The Obama administration is intensifying its scrutiny of Lebanon's financial system, concerned that Syria, Iran and the militant group Hezbollah are using Beirut's banks to evade international sanctions and fund their activities.Let's hope it is not too little, too late.
Despite action by Beirut and Washington over the past 14 months to close banks and sanction individuals, the Treasury Department and Drug Enforcement Administration are continuing an aggressive probe into an alleged Hezbollah-linked money-laundering operation, U.S. officials said.
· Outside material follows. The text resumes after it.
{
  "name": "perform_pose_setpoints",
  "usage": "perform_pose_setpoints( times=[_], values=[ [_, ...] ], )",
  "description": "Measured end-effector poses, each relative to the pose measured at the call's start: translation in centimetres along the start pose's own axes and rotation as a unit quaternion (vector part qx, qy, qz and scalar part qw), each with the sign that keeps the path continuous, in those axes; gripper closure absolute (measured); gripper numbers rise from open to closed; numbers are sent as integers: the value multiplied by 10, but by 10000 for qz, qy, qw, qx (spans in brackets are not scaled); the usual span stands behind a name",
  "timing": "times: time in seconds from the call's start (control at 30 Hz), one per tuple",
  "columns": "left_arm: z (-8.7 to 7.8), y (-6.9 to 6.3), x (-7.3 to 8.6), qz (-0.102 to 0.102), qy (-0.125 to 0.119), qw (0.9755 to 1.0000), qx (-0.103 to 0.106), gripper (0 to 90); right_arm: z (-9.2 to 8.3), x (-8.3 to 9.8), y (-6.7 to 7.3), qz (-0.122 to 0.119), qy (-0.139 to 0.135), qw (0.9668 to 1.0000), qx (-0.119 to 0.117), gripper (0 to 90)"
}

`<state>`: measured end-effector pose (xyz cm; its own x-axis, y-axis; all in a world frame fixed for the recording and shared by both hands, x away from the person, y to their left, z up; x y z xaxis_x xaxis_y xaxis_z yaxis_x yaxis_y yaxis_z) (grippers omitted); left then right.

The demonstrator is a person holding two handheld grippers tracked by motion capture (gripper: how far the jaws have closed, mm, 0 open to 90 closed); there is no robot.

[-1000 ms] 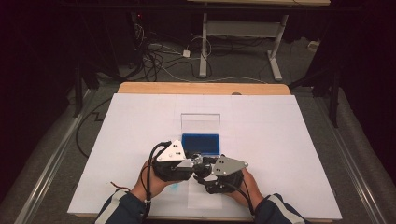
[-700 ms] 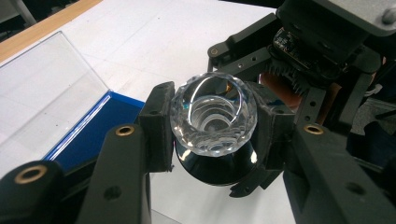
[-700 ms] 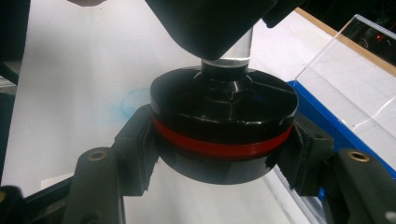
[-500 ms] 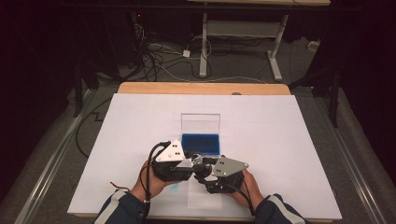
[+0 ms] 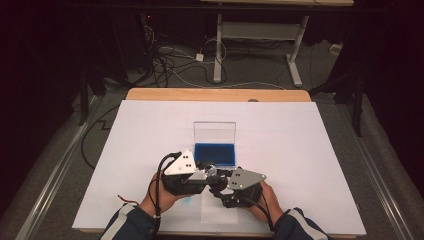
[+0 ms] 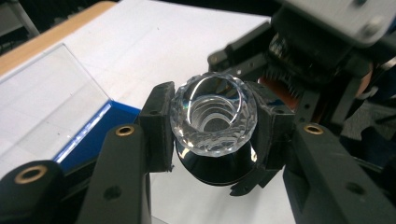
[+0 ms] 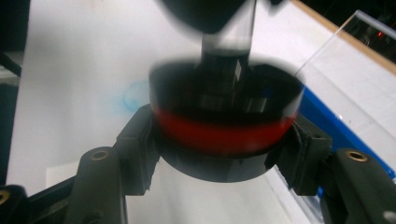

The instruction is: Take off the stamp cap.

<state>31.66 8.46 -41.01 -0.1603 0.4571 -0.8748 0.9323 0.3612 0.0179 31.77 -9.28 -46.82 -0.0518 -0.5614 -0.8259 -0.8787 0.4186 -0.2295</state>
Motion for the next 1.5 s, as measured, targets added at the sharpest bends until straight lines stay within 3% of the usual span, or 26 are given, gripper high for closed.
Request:
perform_pose_setpoints(
  times=[0.57,0.87,1.33,1.5],
  values=[
    [-16,9,5,-16,-13,9998,-216,543,-13,3,-15,58,97,9998,161,386],
    [-19,13,8,-10,38,9993,-379,543,-28,3,-24,30,51,9997,242,386],
    [-20,17,15,-46,143,9989,-454,543,-56,4,-39,106,-88,9988,471,386],
    [-22,20,18,-6,219,9979,-612,543,-62,7,-42,114,-84,9984,548,386]
  ],
)
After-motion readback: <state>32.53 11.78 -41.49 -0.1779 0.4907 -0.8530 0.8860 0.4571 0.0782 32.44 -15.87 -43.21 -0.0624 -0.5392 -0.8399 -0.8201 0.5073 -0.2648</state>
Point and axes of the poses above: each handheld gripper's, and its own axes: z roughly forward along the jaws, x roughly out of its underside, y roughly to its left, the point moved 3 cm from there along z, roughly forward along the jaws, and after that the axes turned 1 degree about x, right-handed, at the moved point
They allege the operation involves hundreds of millions of dollars in drug-sales revenues from a Lebanese narco-trafficker that they say have gone to the Lebanese militia and political group.
The Treasury Department also is pressing Lebanese financial regulators to more closely monitor local banks that have operations in Damascus and Tehran, senior U.S. officials said.
U.S. officials believe Syrian President Bashar al-Assad is trying to use these financial links as other channels for moving money are blocked by international sanction campaigns against his government, triggered by his yearlong crackdown on political opponents.
"We're concerned about Lebanon being used as a channel by Syrians attempting to evade sanctions," said a senior Treasury official involved in Middle East policy.
A stream of Treasury officials, including U.S. sanctions czar David Cohen, have visited Beirut in recent months to meet Lebanese officials and private bankers.